An influential group of councils is calling for premises licences to be renewed annually and for the licences to be automatically revoked if the renewal fee is not paid on time.

Currently, licensees pay annual licence fees - not renewal fees.

If they fail to pay this, they do not lose their licence, but the council has to recover the debt, which can entail a visit from bailiffs.

The MA learnt this week that the 10 "scrutiny councils", appointed to test how the Licensing Act is working, want to change the rules so premises licences have to be renewed and paid on time, or face revocation.

They argue that recovering debts is costly and time-consuming.

Jim Hunter, licensing manager at Taunton Deane Borough Council, which is one of the scrutiny councils, said the authorities have argued for the change during regular meetings with the Department for Culture Media & Sport (DCMS) and other Government bodies.

Hunter said: "For a council to pursue a sundry debt costs more to get back in costs than the debt itself in lots of cases.

"I don't think there's one local authority that wants it to be that way. It's a ludicrous arrangement."

Peter Barrow, head of licensing at Birmingham City Council, which is another scrutiny council, said: "We don't think someone should hold on to a licence if they don't pay an annual charge."

Licence renewals were re-quired under the previous licensing regime, but these were dropped from the new Licensing Act to reduce red tape for councils.

MA legal expert Peter Coulson said switching to an annual renewal would be a "complete U-turn" for Government.

"It would require major amendments to the Licensing Act that I don't think are being contemplated by DCMS at this stage."

Federation of Licensed Victuallers Associations chief executive Tony Payne said: "I would leave it as it is, but I can see what the local authorities are saying. It can be costly for them to recover the money."

To comment on this or any other story email us by clicking this link

Your CommentsKen Nason​ via email 14/07/2006"In this society of market forces, isn't it up to the councils to deliver a licensing service that is streamlined and efficient and, from the licensees point of view, value for money? If this was the case then they would have no problem with people paying up on time.

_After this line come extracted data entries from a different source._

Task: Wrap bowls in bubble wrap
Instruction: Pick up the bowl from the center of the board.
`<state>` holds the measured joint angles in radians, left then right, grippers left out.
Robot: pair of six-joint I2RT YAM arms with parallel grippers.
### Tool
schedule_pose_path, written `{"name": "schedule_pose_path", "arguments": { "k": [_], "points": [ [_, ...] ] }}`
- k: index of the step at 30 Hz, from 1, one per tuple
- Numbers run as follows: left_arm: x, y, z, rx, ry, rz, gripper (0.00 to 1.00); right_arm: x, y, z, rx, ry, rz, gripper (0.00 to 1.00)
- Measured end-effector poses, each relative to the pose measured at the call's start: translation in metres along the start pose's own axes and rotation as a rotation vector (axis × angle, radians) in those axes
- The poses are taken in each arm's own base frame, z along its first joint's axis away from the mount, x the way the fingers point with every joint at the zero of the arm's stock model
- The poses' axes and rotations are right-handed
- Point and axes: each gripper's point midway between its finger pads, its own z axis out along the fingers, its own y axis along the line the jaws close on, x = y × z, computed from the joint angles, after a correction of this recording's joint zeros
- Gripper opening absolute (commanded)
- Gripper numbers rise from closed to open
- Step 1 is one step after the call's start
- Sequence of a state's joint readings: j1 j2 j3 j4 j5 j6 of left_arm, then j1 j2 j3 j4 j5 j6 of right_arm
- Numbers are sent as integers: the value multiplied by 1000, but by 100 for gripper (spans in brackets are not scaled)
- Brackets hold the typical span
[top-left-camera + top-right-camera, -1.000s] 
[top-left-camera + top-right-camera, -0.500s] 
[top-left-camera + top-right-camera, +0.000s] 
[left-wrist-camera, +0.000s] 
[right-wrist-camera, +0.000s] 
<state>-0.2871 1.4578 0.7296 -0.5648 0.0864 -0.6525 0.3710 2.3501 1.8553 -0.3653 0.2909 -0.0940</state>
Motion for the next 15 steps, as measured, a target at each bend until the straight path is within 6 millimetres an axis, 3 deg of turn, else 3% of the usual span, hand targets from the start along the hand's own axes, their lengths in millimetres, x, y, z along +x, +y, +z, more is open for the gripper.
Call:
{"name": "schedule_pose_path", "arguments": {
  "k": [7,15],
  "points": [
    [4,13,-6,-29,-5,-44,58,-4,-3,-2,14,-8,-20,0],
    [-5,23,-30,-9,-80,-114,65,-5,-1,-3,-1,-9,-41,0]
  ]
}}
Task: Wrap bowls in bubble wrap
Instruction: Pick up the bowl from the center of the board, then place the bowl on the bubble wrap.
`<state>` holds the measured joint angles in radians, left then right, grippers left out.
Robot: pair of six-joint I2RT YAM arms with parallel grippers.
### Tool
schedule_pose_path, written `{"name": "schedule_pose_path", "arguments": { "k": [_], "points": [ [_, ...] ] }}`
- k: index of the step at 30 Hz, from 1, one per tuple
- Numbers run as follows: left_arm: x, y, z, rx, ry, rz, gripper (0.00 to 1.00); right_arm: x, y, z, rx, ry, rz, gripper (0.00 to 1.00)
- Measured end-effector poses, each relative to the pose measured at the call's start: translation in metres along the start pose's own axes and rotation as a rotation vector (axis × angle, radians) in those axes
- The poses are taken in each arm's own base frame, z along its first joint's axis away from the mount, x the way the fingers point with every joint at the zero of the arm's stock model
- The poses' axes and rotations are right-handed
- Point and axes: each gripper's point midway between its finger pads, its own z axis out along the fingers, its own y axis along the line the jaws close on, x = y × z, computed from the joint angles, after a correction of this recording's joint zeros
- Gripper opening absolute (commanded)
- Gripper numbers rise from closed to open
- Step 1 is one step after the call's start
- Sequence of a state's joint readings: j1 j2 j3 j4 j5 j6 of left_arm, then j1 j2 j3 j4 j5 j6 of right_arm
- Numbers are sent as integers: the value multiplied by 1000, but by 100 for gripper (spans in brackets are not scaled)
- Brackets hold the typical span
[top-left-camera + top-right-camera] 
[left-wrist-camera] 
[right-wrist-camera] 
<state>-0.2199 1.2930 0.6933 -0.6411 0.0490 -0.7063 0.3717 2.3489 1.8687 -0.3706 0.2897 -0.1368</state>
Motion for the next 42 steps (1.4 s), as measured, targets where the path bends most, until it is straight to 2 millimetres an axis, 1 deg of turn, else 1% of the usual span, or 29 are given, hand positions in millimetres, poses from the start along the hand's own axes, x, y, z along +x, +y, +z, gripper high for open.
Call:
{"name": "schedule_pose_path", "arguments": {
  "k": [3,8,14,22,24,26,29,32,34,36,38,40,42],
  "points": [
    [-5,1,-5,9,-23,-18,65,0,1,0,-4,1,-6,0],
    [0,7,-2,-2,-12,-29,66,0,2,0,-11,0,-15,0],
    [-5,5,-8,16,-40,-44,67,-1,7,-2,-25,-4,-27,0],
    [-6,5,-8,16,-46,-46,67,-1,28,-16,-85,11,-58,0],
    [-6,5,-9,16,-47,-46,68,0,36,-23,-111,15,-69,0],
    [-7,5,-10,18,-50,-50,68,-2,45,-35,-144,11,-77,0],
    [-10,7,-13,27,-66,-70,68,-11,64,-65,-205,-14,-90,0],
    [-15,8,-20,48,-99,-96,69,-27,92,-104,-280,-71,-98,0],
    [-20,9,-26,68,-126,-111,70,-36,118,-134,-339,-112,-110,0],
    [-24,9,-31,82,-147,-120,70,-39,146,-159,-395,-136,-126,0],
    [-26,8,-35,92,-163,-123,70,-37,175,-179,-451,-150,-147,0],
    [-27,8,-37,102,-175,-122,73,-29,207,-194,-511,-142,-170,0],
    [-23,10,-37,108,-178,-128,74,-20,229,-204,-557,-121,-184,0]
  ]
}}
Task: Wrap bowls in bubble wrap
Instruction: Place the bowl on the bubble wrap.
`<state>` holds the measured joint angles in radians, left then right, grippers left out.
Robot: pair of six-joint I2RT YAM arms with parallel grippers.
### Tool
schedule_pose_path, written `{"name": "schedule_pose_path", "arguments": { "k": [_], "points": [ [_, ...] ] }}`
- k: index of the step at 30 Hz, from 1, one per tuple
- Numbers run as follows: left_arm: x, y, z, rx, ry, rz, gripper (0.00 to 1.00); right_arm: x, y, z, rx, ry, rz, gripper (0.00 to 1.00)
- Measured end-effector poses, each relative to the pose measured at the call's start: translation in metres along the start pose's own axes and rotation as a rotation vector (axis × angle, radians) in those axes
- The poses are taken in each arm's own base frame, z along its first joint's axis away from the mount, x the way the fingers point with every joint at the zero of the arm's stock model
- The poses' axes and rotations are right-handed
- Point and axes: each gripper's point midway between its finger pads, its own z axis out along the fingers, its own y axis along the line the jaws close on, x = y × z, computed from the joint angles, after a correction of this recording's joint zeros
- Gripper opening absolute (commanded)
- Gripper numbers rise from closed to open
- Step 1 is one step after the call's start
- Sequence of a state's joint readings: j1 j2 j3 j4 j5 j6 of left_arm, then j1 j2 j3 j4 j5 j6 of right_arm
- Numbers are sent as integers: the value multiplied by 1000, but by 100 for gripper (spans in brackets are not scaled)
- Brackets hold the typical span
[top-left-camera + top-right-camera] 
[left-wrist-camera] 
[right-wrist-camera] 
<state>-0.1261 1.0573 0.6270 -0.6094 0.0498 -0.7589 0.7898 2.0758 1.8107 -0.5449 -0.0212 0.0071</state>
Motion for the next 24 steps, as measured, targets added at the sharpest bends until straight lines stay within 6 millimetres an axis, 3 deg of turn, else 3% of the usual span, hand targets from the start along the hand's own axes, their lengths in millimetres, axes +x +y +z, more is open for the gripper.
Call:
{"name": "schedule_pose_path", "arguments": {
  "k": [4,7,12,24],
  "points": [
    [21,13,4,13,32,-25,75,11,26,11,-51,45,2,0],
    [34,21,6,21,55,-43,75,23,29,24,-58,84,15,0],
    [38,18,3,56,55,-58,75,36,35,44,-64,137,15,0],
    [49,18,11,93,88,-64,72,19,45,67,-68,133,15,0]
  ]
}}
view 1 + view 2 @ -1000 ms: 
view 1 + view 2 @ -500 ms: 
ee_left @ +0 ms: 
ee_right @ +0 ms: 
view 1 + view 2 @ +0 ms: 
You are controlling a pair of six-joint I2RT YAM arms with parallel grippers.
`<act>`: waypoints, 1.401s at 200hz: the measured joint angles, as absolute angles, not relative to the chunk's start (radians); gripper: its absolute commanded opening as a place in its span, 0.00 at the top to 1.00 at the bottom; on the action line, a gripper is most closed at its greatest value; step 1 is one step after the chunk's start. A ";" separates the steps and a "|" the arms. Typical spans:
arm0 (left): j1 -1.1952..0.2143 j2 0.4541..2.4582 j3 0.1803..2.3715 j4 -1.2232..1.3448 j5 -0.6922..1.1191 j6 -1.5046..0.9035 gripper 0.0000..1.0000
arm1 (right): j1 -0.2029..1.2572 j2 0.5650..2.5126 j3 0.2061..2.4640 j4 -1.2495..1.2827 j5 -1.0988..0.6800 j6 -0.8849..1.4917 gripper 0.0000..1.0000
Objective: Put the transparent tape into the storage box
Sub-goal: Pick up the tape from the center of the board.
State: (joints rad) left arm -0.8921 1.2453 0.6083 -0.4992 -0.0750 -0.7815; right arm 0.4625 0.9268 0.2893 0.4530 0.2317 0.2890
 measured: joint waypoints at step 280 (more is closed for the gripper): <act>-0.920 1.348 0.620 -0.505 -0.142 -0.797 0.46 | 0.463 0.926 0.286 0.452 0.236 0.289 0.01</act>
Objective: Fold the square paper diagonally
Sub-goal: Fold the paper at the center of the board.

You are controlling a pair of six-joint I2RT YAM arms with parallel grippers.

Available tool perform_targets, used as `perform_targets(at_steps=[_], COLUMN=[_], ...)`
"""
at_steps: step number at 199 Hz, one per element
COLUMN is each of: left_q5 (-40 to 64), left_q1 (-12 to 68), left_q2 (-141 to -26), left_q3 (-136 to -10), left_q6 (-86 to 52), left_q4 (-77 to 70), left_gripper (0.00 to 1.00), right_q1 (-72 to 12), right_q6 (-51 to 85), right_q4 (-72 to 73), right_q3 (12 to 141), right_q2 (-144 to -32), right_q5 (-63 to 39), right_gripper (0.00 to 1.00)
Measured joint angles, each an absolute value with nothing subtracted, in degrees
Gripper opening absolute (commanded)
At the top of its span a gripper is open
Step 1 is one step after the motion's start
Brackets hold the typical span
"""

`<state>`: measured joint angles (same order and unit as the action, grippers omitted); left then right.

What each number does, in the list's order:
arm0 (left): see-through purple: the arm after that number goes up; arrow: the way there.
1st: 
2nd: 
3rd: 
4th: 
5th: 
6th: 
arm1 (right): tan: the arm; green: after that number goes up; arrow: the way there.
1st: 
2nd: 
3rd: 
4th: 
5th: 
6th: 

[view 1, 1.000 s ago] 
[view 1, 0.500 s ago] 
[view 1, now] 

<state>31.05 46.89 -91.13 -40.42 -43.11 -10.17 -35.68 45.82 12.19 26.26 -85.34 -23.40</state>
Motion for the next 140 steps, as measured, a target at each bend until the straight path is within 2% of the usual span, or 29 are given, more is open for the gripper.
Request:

If on the other hand they look upon the fee as reward for inefficiency and a political book balancing exercise then, people will perceive withholding or protracted payment as a statement of discontent with the system (see the council tax issue).

As with pub customers, give value for money and people will gladly open their wallets.

Welcome to the real world outside the civil service boys."

Robert Feal-Martinez​ via email 14/07/2006"This has come about because the media, councils and some solicitors and others have continually rfered to the administration fee as a Premises Licence renewal. As for the staement by the council that On Licences were renewable. Yes, once every 3 years at a cost of £30 without any admin fees. Local Aunthorities wanted Licensing because they thought it was going to be a cash cow, at licensees expense, and it still maybe, so for pity sake Mr Payne, try saying something supportive of Licensees for a change. Afterall we've got to get screwed by the smoking ban next which all the trade bodies and Pubco's rolled over for. Strange how Non of the spokespersons have commented about the ONS report about 65% wanting choice, something that Freedom to Choose were clearly right about."

Ian Bantham​ via email 14/07/2006"Just a small point for these "scrutiny councils" to answer. How can "I hold on to" a licence that hasn't be issued yet? I am still waiting for three premises licences and have been advised not to expect any of them before they are due for renewal."